Brooke Kimbro, LPCC LMHC
Brooke Kimbro joined our team as Dissemination Coordinator in 2019 after relocating to the Bay area with her family. For most of the past decade, Brooke served as clinical coordinator for a Boston area program that provided therapeutic services to children exposed to violence and their families. She brings working knowledge of dissemination and implementation of evidence-based practices, having completed several learning collaboratives in her career, including two in Child Parent Psychotherapy. Brooke is also a nationally registered Dance/Movement Therapist. In her spare time she can be found hiking and relaxing at the beach with her husband and two young children.
Ben Spevack joined the CPP Team as a Dissemination Analyst in 2021. He previously worked as a senior analyst researching wildlife conservation and human security in Washington, DC, and has volunteered as an EMT in Massachusetts and Maryland.

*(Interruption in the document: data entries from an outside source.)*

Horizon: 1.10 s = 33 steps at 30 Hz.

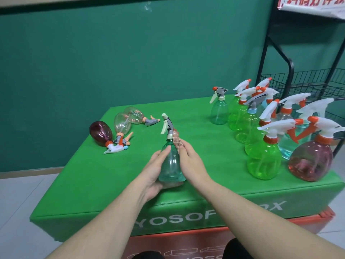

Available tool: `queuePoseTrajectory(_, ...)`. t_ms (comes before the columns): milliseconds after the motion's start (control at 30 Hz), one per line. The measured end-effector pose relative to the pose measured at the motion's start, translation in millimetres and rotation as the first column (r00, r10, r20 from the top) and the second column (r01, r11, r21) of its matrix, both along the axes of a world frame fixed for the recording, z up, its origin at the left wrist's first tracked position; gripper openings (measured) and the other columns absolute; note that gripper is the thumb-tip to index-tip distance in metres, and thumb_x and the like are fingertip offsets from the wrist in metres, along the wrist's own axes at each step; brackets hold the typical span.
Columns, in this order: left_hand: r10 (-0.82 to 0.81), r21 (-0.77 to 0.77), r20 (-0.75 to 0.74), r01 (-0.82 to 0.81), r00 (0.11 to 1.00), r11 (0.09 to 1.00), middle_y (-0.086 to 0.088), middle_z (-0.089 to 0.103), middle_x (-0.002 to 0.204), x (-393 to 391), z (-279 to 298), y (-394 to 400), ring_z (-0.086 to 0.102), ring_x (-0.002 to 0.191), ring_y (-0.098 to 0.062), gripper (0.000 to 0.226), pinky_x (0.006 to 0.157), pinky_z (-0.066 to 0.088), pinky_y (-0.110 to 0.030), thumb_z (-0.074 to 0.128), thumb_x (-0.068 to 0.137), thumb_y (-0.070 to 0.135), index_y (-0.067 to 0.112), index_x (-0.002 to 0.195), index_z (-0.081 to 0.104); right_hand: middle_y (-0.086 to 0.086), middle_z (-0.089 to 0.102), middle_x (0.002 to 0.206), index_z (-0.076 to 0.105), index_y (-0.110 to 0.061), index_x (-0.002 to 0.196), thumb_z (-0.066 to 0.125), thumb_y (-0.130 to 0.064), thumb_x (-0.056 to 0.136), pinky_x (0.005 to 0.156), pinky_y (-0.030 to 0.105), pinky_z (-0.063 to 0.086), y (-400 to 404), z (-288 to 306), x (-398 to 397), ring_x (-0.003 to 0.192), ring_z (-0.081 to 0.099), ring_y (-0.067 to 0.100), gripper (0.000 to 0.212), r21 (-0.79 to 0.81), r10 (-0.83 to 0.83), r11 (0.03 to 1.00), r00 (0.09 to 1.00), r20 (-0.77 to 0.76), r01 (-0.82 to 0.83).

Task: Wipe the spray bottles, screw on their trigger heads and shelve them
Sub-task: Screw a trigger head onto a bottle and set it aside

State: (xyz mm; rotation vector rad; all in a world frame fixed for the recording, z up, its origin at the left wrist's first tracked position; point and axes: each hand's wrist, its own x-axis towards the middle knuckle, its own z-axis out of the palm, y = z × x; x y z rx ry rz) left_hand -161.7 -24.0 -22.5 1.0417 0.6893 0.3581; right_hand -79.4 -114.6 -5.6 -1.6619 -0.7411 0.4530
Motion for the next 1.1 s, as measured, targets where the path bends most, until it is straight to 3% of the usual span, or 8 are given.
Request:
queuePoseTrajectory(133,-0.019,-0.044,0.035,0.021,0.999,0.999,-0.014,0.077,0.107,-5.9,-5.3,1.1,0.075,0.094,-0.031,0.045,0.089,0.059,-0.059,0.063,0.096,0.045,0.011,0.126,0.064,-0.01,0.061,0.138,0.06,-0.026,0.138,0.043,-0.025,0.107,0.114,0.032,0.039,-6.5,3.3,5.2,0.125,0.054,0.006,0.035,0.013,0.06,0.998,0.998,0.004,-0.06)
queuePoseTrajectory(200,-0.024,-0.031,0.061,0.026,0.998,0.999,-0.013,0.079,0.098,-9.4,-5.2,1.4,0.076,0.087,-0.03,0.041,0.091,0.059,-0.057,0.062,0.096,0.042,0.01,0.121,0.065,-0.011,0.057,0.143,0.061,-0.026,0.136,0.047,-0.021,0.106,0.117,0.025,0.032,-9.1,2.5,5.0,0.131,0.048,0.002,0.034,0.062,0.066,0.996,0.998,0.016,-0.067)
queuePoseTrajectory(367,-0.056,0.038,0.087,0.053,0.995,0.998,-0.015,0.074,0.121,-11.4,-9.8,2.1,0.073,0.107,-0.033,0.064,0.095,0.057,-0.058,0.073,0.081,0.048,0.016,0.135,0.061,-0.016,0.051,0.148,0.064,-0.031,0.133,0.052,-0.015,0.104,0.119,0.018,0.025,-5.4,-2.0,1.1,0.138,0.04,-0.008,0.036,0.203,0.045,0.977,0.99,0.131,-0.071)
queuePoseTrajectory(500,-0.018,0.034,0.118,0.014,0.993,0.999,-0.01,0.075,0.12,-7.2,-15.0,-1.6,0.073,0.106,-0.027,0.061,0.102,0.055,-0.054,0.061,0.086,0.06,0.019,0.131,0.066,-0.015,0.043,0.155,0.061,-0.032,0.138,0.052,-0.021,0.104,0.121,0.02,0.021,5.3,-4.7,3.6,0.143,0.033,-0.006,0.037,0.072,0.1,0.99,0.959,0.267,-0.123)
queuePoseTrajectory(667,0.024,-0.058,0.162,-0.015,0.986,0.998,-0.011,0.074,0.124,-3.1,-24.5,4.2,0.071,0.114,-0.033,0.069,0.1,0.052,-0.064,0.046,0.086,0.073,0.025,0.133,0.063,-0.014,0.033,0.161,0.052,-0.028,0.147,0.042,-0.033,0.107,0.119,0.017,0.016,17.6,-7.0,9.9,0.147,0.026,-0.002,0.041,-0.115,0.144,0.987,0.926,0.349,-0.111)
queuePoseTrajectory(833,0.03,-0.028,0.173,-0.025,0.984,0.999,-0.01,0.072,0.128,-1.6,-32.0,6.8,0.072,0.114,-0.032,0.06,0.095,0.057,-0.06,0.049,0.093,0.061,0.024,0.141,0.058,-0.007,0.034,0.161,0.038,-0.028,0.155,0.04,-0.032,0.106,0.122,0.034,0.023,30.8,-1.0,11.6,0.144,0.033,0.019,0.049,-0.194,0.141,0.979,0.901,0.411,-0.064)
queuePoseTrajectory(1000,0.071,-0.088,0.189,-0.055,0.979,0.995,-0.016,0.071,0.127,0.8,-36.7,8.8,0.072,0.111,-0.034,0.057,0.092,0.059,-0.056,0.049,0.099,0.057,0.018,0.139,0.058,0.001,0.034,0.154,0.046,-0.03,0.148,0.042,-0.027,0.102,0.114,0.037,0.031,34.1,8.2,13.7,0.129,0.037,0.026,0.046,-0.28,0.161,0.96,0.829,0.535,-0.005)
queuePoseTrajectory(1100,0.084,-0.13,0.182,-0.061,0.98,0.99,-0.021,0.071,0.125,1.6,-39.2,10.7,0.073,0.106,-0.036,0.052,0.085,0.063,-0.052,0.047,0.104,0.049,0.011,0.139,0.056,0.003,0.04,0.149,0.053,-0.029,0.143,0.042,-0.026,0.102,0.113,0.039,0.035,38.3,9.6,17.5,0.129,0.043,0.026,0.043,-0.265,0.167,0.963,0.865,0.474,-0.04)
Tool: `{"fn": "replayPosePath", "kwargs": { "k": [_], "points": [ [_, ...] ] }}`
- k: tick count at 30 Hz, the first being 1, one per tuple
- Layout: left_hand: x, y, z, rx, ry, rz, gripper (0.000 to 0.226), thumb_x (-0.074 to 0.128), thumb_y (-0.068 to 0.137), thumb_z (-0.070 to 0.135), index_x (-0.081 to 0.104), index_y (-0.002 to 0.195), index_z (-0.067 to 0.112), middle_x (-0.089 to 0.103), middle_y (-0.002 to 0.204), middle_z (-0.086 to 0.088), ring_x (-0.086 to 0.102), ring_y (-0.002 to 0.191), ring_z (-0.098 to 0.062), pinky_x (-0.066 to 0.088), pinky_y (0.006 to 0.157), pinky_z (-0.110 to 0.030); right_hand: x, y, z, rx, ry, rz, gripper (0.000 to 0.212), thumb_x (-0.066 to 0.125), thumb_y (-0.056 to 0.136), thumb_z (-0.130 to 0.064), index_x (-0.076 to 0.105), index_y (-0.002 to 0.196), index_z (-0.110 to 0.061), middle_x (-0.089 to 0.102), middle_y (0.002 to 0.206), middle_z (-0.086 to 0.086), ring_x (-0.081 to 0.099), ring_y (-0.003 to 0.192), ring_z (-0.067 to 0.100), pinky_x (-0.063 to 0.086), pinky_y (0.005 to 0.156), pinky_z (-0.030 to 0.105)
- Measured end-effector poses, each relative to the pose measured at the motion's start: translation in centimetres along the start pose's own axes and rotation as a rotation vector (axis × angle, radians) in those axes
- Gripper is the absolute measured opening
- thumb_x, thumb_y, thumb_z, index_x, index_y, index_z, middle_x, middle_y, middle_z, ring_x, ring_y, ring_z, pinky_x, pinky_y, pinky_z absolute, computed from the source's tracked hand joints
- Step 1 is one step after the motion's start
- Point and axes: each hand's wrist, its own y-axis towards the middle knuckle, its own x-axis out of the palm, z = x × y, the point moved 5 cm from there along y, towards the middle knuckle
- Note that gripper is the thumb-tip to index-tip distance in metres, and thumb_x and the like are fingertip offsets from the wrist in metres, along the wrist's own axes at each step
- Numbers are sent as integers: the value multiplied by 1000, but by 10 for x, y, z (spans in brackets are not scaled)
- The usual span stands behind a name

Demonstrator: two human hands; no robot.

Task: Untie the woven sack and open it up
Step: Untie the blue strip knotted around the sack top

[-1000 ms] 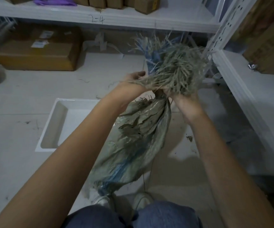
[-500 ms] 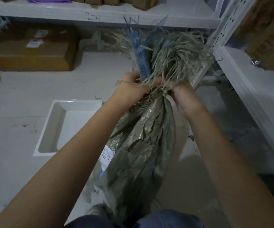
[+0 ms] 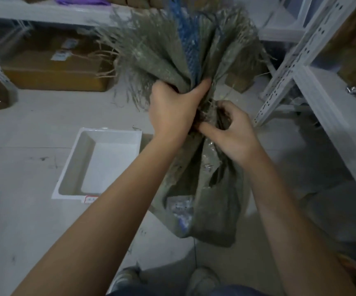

He brings interdisciplinary experience in database curation, qualitative and quantitative analysis, and international training. Outside of work, Ben enjoys swimming, reading fiction, and studying language.
Melissa Bond, PhD, completed her pre-doctoral internship and postdoctoral fellowship at the Child Trauma Research Program before starting as an Assistant Professional Researcher in 2023. In this role, Melissa combines her clinical knowledge, research acumen, and web development experience to develop and manage databases, assist in advanced user experience needs, and provide methodological and research support. She is looking forward to further developing CTRP’s research efforts to better understand the nuances of CPP both at the “Mothership” and in the broader community. In her free time, Melissa is usually training with her dogs, cooking (and eating) good food, and playing video games.